The use case for this time series will primarily focus on analyzing the performance of features over time. By correlating the growth in active users with the growth of specific features, we aim to gain a better understanding of which features drive MAU. As trends emerge, stakeholders will gain a better understanding of which features promote “stickiness” and keep our Guests engaged with the app. Additionally, this time series will help assess the success of key initiatives on the fly such as the Scan & Pay Sweepstakes on Scan & Pay penetration - a function which was previously serviced by the Digital Analytics team. 

View #3: Expiry & Inactivity

As depicted in the illustrative sample view above, this dashboard view should include:

User Inputs: Dashboard users will be able to input their desired reporting range by selecting the following:

1. [Start Date] A feature to allow the user to select a start date of the analysis, expressed in the format yyyy/mm/dd. This will represent the start date of the date range being examined by the user.

2. [End Date] A feature to allow the user to select an end date of the analysis, expressed in the format yyyy/mm/dd. This will represent the end date of the date range being examined by the user.

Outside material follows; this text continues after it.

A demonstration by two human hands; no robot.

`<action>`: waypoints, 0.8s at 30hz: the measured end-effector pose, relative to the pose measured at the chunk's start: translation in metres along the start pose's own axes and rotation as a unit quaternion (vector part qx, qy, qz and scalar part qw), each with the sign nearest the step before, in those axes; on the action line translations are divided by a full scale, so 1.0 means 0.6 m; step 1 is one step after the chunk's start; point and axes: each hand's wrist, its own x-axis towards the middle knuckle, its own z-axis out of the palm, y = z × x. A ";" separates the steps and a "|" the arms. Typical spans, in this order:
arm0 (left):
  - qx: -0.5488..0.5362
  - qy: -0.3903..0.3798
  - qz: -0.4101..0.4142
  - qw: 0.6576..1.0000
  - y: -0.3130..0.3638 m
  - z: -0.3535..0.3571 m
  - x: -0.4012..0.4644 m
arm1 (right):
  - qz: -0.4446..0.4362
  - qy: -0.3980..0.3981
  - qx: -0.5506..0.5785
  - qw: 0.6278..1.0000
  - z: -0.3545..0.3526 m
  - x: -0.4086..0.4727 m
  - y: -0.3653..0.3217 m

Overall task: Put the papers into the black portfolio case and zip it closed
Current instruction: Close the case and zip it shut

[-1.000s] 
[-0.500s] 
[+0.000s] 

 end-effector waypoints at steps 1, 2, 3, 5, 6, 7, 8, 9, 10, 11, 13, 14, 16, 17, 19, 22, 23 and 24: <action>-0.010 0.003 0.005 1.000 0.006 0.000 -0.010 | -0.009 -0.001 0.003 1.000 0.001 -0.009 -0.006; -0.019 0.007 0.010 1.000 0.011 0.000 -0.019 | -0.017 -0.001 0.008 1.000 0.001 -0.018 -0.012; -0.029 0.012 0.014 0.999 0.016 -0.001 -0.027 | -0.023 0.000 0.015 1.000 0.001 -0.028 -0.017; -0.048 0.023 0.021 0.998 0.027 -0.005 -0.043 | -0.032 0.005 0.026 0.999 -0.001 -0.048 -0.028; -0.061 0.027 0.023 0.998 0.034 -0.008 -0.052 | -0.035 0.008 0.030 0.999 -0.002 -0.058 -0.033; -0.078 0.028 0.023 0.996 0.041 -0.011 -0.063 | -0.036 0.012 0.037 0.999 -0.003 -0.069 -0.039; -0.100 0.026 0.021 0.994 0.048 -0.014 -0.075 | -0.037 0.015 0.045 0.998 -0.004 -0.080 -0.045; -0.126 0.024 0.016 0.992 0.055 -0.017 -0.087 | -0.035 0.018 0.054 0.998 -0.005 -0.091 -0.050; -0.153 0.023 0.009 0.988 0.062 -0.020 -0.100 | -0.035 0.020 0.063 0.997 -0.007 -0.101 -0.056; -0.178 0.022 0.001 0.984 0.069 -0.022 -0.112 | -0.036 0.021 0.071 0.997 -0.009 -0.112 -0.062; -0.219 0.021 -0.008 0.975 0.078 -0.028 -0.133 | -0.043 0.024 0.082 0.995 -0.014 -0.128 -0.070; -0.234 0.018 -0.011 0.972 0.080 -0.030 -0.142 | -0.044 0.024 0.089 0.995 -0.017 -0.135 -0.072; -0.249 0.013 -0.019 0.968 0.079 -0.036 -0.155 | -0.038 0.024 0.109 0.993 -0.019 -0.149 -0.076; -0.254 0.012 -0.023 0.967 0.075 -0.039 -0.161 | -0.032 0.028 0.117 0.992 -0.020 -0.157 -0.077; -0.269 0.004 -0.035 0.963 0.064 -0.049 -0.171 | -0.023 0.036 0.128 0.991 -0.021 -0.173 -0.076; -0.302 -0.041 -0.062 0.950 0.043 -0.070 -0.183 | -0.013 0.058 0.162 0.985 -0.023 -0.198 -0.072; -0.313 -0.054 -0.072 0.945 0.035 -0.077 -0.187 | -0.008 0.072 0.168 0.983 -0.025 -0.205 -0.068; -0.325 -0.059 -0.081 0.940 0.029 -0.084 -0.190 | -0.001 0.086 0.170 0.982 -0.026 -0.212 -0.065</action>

This date range - along with all others across the dashboard views - should always default to YTD, unless specifically noted otherwise.

Time Series 1 of 1: Total Points Expiring

This dashboard view will only feature one time series chart, Total Points Expiring, which is intended to show the user how the number of points that are expiring fluctuate across the user’s selected timeframe, as well as how the number of guests who have expiring points fluctuate across the user’s selected timeframe. The chart will feature a line superimposed on a bar chart, where by the bars will represent the count of expiring points while the line will represent the count of guests who have expiring points. The x-axis will display the days/weeks/months of the user’s selected reporting range, depending on which reporting cadence that the user drills down to. With reference to Figure 3, the January bar shows the number of points that are set to expire within January, while the point on the line that crosses January shows the number of guests who have any points that are set to expire within January. Similar to the previous charts, the user should have the option to filter results by province, allowing them to see total points redeemed within a certain province.

This time series gives the Loyalty Growth and Leadership teams visibility on how many points leave the Loyalty system. It is important to monitor this data for our upcoming switch to inactivity from our current expiry policy in Loyalty 4.0. 

Technical Specification

To meet the objective of the initiative, Data Engineering will support with the following:

  • Translate requirements into a plan with engineering activities to meet due date.

  • Guest cohort is limited to digital loyalty guests with purchases in Canada, and should exclude charity related purchases.

  • Engage with project team to clarify any assumptions or initiative objectives, as well as to provide the project team with regular & ongoing updates on progress.

  • Complete the data governance requirements for the project.

  • Conduct the appropriate quality assurance (“QA”) activities to ensure metrics are accurate.

  • Provide support and ongoing maintenance of the data models and dashboards.

Risks

  1. Project timeline overrun: as a high-priority project, with executive-level interest, adherence to the overall project timeline is the most significant risk of the project.

  2. Inaccurate data: as the dashboard is anticipated to influence TH Digital & Loyalty decision-making, the accuracy of the data is paramount.